### TASK BRIEF
I need every line from the start of the material below up to and including the line containing "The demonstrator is", restated exactly, with the pictures omitted.

### DATA SEGMENT
★ ★ ★

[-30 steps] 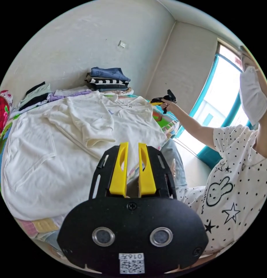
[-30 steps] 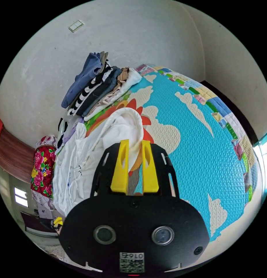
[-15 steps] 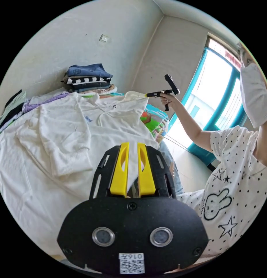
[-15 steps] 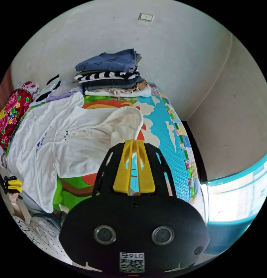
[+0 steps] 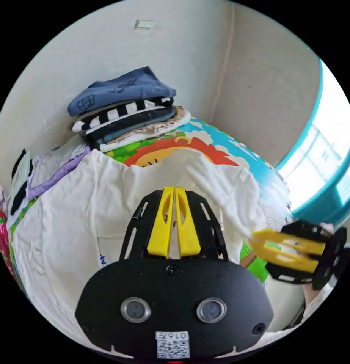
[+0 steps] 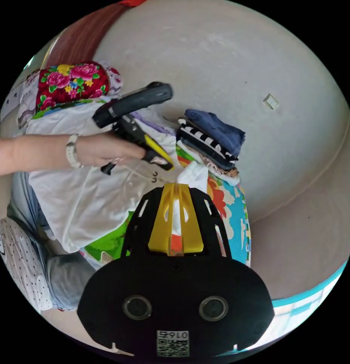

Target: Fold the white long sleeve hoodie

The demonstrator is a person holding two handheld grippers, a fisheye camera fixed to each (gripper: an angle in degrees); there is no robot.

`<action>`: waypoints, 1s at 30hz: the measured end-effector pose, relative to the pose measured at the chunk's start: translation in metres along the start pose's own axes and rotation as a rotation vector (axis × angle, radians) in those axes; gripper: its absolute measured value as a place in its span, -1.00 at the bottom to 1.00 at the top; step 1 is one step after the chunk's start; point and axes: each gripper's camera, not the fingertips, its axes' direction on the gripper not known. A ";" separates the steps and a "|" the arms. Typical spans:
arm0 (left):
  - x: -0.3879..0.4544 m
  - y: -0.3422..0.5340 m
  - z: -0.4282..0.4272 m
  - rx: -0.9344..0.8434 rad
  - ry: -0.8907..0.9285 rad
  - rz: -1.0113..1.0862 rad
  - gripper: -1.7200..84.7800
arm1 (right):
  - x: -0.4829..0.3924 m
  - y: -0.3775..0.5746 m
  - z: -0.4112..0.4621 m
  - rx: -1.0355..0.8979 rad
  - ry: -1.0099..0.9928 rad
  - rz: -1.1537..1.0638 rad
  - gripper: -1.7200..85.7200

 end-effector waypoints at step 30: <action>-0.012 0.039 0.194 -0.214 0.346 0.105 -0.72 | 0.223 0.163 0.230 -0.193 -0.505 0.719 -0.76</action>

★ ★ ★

### REPLY
[-30 steps] 
[-30 steps] 
[-15 steps] 
[-15 steps] 
[+0 steps] 
[+0 steps] 

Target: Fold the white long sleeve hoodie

The demonstrator is a person holding two handheld grippers, a fisheye camera fixed to each (gripper: an angle in degrees); there is no robot.

The exercise closes with this answer.